*Activity:*
A single stretch of the material below is to be transcribed exactly, starting at the line with "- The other" and ending after the line with "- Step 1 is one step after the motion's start".

Top of Data below

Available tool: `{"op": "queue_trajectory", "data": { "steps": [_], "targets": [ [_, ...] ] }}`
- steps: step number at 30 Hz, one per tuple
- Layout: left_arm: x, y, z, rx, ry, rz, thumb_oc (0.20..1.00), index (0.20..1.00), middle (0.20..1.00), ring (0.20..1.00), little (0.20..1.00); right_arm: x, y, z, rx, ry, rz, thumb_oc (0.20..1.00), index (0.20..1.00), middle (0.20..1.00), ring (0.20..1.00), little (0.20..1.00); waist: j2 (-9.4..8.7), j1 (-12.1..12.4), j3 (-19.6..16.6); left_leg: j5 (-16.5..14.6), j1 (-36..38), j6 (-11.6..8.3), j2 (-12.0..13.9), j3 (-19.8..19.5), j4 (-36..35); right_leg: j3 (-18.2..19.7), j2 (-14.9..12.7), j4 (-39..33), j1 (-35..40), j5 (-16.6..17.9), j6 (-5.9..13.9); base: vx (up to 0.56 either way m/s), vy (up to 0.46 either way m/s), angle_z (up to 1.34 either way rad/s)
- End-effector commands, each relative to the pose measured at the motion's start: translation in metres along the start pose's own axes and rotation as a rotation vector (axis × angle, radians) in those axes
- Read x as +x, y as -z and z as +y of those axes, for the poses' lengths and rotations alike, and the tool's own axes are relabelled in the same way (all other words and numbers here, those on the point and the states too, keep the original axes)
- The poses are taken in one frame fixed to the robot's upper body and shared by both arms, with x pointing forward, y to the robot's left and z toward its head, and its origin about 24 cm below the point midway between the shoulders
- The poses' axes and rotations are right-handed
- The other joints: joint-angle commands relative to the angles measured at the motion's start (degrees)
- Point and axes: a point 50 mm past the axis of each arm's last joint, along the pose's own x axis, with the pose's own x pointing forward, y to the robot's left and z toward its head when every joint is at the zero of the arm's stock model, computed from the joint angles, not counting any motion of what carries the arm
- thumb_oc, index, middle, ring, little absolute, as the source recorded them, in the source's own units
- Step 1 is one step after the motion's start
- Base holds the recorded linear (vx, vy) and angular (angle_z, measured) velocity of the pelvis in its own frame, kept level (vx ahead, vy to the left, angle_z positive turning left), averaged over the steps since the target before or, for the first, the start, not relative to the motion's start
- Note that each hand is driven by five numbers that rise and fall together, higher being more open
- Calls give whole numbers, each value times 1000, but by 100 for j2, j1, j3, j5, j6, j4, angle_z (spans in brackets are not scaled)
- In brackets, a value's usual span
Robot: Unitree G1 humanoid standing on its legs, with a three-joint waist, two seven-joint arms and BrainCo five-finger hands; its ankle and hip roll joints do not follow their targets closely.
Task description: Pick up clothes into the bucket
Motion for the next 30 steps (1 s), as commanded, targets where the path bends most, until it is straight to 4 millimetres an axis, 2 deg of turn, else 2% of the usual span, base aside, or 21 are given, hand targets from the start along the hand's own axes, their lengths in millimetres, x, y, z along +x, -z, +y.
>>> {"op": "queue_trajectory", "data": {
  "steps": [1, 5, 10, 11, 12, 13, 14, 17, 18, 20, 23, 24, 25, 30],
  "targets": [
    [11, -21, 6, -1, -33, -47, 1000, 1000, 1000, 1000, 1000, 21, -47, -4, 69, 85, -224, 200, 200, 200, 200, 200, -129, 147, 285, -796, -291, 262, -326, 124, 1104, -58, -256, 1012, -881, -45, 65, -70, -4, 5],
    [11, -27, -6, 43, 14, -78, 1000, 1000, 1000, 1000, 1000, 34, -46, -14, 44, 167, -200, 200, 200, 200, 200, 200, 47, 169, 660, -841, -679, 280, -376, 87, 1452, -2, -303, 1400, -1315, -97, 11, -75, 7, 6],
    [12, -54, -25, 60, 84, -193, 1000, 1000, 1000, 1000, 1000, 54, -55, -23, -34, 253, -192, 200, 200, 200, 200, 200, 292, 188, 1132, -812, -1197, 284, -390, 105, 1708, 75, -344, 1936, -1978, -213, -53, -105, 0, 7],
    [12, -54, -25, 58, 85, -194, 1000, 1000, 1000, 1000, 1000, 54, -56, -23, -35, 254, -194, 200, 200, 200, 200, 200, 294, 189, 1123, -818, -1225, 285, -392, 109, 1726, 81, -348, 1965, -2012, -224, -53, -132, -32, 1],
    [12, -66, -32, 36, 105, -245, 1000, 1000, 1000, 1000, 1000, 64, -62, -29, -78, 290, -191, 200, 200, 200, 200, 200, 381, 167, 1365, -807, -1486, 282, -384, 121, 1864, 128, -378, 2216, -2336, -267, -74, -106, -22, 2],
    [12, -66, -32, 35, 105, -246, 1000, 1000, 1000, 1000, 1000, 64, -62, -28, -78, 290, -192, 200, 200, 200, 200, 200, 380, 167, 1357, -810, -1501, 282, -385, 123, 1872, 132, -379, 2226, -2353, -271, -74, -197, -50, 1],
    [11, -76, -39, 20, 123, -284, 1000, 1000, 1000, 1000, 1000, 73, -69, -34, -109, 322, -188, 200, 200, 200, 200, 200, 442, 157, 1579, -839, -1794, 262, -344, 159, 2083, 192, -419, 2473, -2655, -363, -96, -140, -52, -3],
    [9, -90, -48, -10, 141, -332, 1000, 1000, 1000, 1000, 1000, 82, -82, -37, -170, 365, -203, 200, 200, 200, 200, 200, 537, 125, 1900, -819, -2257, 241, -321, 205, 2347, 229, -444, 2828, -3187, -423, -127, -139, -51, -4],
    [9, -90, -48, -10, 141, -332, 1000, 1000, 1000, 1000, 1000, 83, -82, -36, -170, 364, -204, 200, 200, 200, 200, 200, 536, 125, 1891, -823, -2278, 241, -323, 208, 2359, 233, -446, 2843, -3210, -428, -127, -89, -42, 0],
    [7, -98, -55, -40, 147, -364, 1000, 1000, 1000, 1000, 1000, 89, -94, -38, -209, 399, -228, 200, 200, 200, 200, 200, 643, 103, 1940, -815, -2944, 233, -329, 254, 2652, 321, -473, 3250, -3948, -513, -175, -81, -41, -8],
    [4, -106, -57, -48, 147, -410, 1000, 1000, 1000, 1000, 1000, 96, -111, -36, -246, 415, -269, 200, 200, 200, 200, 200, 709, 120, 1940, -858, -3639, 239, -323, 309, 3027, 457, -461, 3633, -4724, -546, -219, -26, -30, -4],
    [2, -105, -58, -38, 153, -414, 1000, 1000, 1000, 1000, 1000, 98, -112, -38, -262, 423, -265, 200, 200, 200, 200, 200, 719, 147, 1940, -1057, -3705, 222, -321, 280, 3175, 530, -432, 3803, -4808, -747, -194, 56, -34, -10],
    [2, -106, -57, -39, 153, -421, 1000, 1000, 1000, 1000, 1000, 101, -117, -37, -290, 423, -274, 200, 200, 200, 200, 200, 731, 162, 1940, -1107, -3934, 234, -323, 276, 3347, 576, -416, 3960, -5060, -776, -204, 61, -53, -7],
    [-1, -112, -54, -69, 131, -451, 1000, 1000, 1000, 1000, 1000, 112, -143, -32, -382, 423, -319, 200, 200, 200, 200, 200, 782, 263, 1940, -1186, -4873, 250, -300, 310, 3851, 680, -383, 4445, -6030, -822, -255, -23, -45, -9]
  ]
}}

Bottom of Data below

*Exercise answer:*
- The other joints: joint-angle commands relative to the angles measured at the motion's start (degrees)
- Point and axes: a point 50 mm past the axis of each arm's last joint, along the pose's own x axis, with the pose's own x pointing forward, y to the robot's left and z toward its head when every joint is at the zero of the arm's stock model, computed from the joint angles, not counting any motion of what carries the arm
- thumb_oc, index, middle, ring, little absolute, as the source recorded them, in the source's own units
- Step 1 is one step after the motion's start

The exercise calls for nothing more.